On May 14, 2012, at 12:20 PM, Jonathan Schleifer wrote:
> Am 14.05.2012 um 21:12 schrieb John McCall:
>> I agree that this is at least theoretically independent of the fragile ABI vs. the nonfragile ABI, although I suspect that you'd need to check both implementations to verify that they do, in fact, guarantee the correctness of this.
> Well, not only theoretically: The GNUstep runtime uses the non-fragile ABI, while my runtime currently uses the fragile ABI (I wanted to be compatible to GCC and didn't have the time yet).
> What I do is that in the configure of my runtime I check if -fobjc-direct-class-refs is accepted by Clang and if so use it and then later output it when the runtime is queried for the OBJCFLAGS to compile with.
>> In Darwin's runtime, at least, the nonfragile ABI reserves the right to make class references "forward", so that the address of the global symbol is not necessarily the address of the class.
> Yes, but should this really be tied to the non-fragile ABI? IMHO even a ABI version would make more sense than saying "non-fragile ABI also means direct class references". This would also mean that we break existing stuff: Currently, the non-fragile ABI does not emit direct-class refs.
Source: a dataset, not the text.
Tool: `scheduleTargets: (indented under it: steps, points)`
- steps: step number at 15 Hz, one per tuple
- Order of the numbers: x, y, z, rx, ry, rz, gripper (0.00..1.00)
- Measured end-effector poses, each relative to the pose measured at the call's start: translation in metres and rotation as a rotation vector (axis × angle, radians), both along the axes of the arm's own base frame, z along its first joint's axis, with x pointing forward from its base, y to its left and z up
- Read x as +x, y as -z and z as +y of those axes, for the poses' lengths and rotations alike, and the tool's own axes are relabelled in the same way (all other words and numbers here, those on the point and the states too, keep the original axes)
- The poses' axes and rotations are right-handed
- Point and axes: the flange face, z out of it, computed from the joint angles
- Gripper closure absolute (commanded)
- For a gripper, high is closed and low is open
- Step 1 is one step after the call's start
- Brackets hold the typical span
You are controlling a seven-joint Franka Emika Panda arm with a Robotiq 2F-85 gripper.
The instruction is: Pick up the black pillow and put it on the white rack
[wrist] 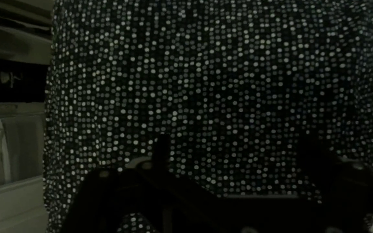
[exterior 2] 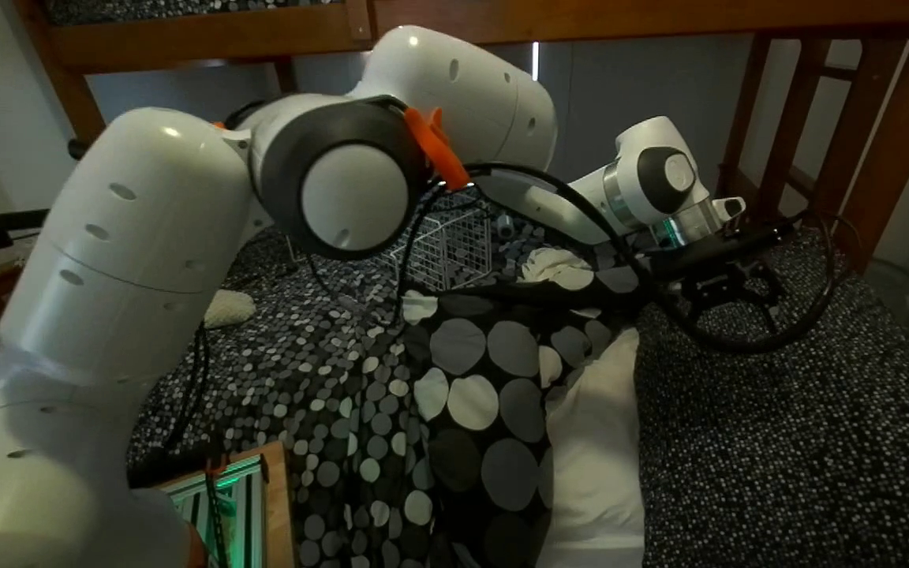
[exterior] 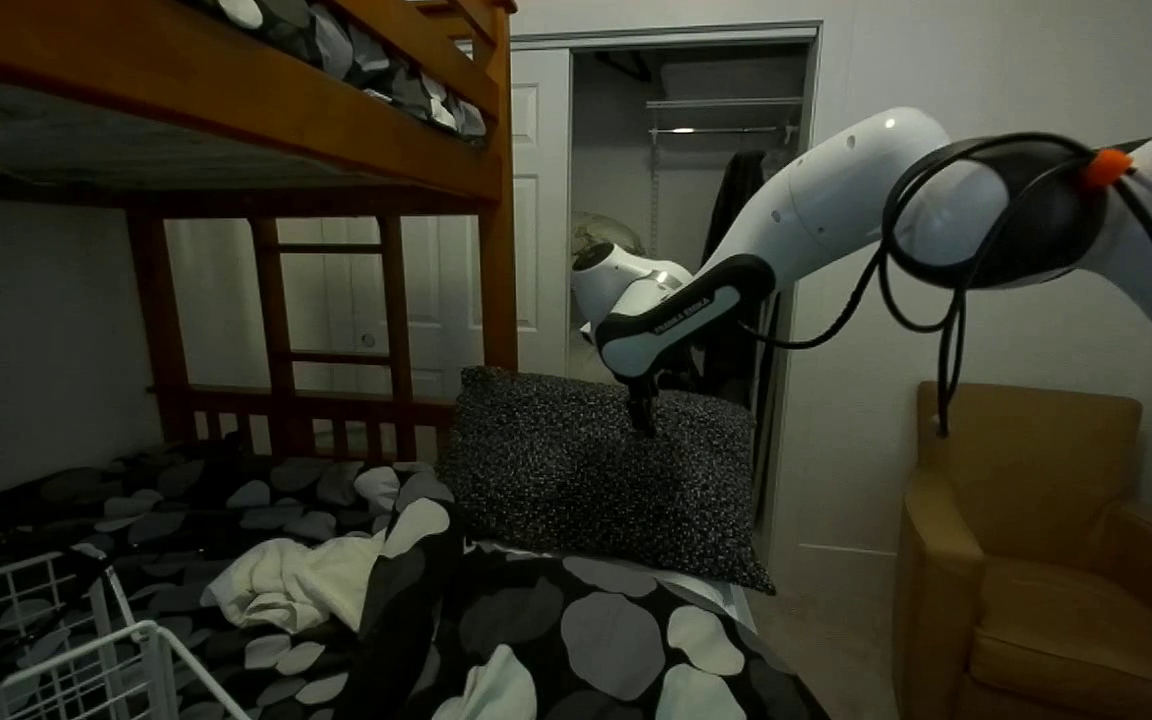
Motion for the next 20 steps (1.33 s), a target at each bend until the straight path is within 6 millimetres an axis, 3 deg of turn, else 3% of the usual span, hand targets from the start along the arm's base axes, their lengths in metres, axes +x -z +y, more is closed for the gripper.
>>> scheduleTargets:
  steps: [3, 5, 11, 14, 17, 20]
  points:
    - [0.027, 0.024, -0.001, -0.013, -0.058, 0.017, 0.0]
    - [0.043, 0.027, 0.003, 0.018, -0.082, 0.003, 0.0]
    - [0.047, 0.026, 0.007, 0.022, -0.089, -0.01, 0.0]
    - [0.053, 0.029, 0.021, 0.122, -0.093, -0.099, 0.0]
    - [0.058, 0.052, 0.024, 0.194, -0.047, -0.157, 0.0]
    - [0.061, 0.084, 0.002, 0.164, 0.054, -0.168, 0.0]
If it suddenly would, I'm sure stuff will break.

On Darwin, the "fragile ABI" is really a completely different runtime with its own metadata layouts, entrypoints, etc.  The GNU fragile and nonfragile runtimes are much more closely related, but the difference still implies more than just object layouts.  I would be much happier if the "runtime"-selecting and "ABI"-selecting switches were combined, but that ship has sailed and we have to maintain compatibility.  That is part of why I am very reluctant to compound the problem by adding new flags for every new thing which really ought to be implied by something else.

Regardless, I did not bring up fragile vs. non-fragile ABIs, and I certainly never implied that this should be tied to that flag.

>> Or, you know, it could be a subclass that just implements GetClass differently, or even just sets a flag in the common GNU implementation that is honored by GetClass.  There is no need to leap to the most absurd possible implementation.
>> The right thing to do is to propagate information down like "please optimize for this specific runtime".  Whether that means "-fgnustep-runtime" or "-fgnu-runtime=gnustep" or "-foptimize-runtime=gnustep" is a separable choice.
> We would also need to specify the version, as an old version of the runtime can be lacking a feature.

Features like "it is legal to emit class references as direct symbol references"?  That seems like a pretty broad guarantee which a runtime either does or does not provide.

But yes, in principle it makes sense to write something like -fgnu-runtime=gnustep-1.0.

> So, what I'm looking for is a solution that could get upstream and won't require the user to do anything, so that my configure could just check if Clang supports it and if so use it.

I have no problem with providing some way to get the compiler to emit direct references.  I just don't want it to be a command-line option.  There are already too many different command-line options controlling the ObjC dialect.